Re: ACLs that depend on cookie values
Hi Malcolm, On Mon, May 07, 2012 at 06:19:36PM -0700, Malcolm Handley wrote: > I'd like to write an ACL that compares the integer value of a cookie > with a constant. (My goal is to be able to block percentiles of our > users if we have more traffic than we can handle, so I want to block a > request if the cookie's value is, say, less then 25.) > > I understand that I can do something like > hdr_sub(cookie) -i > but that doesn't let me treat the value as an integer and compare it. > > I also know about > hdr_val() > but that gives me the entire value of the cookie header, not just the > value of a particular cookie. > > Is there any way that I can do this? In the next snapshot I hope to be able to push today, there is a new cookie pattern fetch method which brings a number of "cook_*" ACL keywords. It does not have cook_val at the moment, but I can check if that's hard to add or not. In the mean time, I think that if you manage to rewrite your cookie header to replace it with a header holding only the value, it might work, though it's dirty and quite tricky. Instead, with regex you can actually match integer expressions, it's just a bit complicated but doable.

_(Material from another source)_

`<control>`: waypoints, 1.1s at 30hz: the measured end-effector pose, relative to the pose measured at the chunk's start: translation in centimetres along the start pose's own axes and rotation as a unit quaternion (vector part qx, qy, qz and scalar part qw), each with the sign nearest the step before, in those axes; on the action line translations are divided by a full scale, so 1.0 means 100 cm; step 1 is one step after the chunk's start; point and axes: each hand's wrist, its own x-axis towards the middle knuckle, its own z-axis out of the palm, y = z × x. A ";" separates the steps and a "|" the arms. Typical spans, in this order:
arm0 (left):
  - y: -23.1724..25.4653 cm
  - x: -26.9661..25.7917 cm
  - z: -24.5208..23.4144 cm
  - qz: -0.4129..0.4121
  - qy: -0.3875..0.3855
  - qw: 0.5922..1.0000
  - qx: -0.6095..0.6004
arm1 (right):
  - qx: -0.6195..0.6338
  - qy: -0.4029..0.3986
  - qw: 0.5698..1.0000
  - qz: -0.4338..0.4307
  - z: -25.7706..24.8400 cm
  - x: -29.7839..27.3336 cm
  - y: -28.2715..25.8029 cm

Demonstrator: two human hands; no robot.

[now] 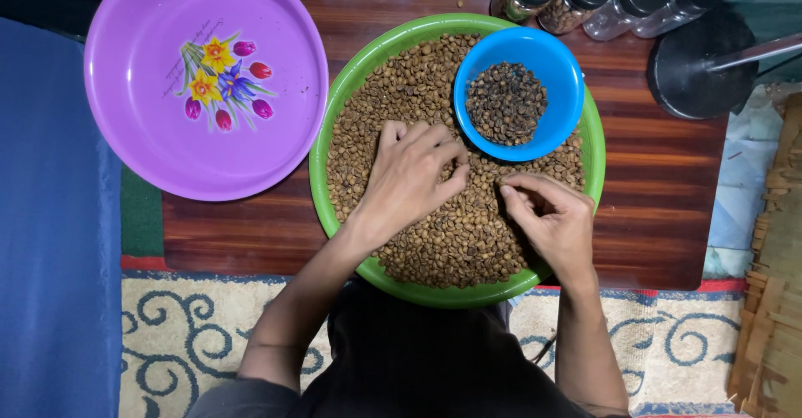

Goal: Sorting coffee beans by hand, picking out specific beans from a large bowl and placing them into a smaller bowl for quality control.

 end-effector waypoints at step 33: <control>0.014 -0.021 -0.025 -0.022 0.000 0.970 -0.243 | 0.049 -0.038 0.992 -0.109 0.017 0.012 -0.027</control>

For instance, a value below 25 might be defined like this (not tested right now but you get the idea) : COOK=([0-9]|1[0-9]|2[0-4])([^0-9]|$) I've been doing this for a long time to extract requests by response times in logs until I got fed up and wrote halog. Willy
ACLs that depend on cookie values
I'd like to write an ACL that compares the integer value of a cookie with a constant. (My goal is to be able to block percentiles of our users if we have more traffic than we can handle, so I want to block a request if the cookie's value is, say, less then 25.) I understand that I can do something like hdr_sub(cookie) -i but that doesn't let me treat the value as an integer and compare it. I also know about hdr_val() but that gives me the entire value of the cookie header, not just the value of a particular cookie. Is there any way that I can do this?